Security news that informs and inspires

Key Updates to NIST’s Digital Identity Guidelines: SP 800-63-3


Technology moves fast - the guidelines for securing “digital identities” is already four years old; old enough to be replaced by the National Institute of Science and Technology (NIST).

The new, final Special Publication (SP) 800-63-3 was released at the end of June. Last July, I wrote about how NIST deemed SMS-based two-factor authentication as no longer secure in their initial draft of the Digital Authentication Guideline.

Now, NIST has integrated those recommendations and more into a final suite of documents known as the Digital Identity Guidelines, widely referenced and used by a number of industries as a standard for how to properly secure digital identities - including government entities, such as federal agencies and contractors that provide services to the federal sector.

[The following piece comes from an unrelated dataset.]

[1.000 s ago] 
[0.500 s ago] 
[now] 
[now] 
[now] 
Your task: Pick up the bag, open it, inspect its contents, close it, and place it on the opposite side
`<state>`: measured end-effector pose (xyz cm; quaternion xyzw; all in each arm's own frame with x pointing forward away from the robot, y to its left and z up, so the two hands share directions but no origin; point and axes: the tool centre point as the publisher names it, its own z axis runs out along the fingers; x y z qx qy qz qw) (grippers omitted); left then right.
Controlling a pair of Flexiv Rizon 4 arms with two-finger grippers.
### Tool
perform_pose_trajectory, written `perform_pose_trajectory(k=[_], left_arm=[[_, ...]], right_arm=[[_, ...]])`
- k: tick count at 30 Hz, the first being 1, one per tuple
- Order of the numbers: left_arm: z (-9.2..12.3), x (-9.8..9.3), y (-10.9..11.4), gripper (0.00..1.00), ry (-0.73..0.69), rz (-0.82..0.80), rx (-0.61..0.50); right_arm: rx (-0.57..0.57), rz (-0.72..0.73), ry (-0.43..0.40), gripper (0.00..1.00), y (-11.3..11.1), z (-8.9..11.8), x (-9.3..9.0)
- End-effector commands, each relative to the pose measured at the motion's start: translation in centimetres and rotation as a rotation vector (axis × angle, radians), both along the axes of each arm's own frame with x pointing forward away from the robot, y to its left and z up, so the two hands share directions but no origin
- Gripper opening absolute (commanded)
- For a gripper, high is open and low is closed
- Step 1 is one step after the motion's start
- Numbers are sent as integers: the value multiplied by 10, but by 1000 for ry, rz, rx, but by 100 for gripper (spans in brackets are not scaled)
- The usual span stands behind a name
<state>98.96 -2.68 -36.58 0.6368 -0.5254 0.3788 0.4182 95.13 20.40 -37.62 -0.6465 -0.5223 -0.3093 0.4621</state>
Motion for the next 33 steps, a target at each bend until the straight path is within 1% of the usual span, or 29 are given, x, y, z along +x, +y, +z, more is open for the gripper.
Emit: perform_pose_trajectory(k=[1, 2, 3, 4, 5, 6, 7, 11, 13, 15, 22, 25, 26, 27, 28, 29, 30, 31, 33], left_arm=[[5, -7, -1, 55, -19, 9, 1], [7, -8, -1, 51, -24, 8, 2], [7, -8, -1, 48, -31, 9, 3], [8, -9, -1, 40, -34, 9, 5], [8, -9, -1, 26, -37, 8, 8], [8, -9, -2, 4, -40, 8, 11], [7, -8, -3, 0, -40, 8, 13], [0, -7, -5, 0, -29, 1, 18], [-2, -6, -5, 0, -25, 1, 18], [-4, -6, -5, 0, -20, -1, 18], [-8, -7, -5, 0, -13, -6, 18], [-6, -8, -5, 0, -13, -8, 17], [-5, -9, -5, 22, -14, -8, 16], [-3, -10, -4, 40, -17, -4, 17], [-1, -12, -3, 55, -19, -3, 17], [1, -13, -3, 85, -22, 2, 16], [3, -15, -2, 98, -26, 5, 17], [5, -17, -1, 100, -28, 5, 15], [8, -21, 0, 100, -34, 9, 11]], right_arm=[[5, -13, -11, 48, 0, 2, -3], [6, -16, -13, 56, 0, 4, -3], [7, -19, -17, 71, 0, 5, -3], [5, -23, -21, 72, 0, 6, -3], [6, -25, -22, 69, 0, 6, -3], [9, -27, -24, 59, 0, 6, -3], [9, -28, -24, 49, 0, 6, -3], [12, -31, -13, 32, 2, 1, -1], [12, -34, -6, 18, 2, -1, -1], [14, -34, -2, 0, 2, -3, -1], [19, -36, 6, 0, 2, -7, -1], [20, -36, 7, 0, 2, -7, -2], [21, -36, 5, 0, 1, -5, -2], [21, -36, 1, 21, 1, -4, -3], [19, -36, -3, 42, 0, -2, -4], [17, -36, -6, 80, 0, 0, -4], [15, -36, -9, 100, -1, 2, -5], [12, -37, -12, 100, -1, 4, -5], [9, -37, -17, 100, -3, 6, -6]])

Levels of Assurance (LOAs) Replaced By IAL, AAL & FAL

One major update, according to the NIST, is the replacement of ‘levels of assurance’ (LOAs) with different areas of assurance, each with levels 1-3, including:

Identity Assurance Level (IAL)

This refers to the identity proofing process, or how an organization can vet a person’s real life identity against their digital identity.

  • IAL1 - No requirement to link the applicant to a specific real-life identity.
  • IAL2 - Introduces the need for either remote or physically-present identity proofing.
  • IAL3 - Physical presence is required for identity proofing.

Authenticator Assurance Level (AAL)

This refers to the authentication process, including how additional factors (multi-factor authentication) can impact risk mitigation.

  • AAL1 - Requires either single-factor or multi-factor authentication using a secure authentication protocol.
  • AAL2 - Proof of possession/control of two distinct authentication factors is required through secure authentication protocol(s), also known as some methods of two-factor authentication.
  • AAL3 - Proof of possession of a key through a cryptographic protocol. NIST recommends using a hardware-based authenticator (one example could be U2F) and one that protects against “verifier impersonation” - that is, resistant to phishing or man-in-the-middle (MitM) attacks. Users should use two distant authentication factors through secure authentication protocol(s).

Federation Assurance Level (FAL)

This refers to the assertion used in a federated environment to communicate authentication and attribute information to a relying party. Federation is what happens when identities cross from one identity domain to another.

  • FAL1 - Assertions need to be signed by the identity provider (IdP).
  • FAL2 - Assertions must be encrypted by the IdP (and the IdP is the only entity that can decrypt it).
  • FAL3 - The user must be able to prove possession of a cryptographic key bound to the assertion.

The different areas/levels of assurance above are meant to give agencies the ability to mix and match IAL, AAL and FAL and use federation where possible.

Other Authentication Updates in SP 800-63-3

NIST also lists out other changes in the final edition of SP 800-63-3 that affect authentication. Here’s just a few:

  • Using the term “authenticator” in place of “token”
  • Removing knowledge authenticators, recognizing they are special cases of weak passwords
  • Putting in requirements for account recovery in the event of loss or theft of an authenticator
  • Removing email as a valid channel for out-of-band authenticators

SMS (Officially) No Longer Recommended for MFA

Finally, as mentioned earlier, one of the documents within the suite of Digital Identity Guidelines, SP 800-63B - Authentication and Lifecycle Management (PDF) addresses the types of multi-factor authentication (MFA) methods that are recommended by NIST.

The document lists out the types of multi-factor authenticators that may be used, including:

  • OTP (one-time password) device
  • MFA cryptographic software
  • MFA cryptographic device

As they announced last year, SMS-based MFA is not considered as secure as these other methods, due to the fact it can be bypassed by attackers. Instead, organizations can use more secure methods, such as Universal 2nd Factor (U2F) and push notifications via authenticator apps to complete two-factor authentication.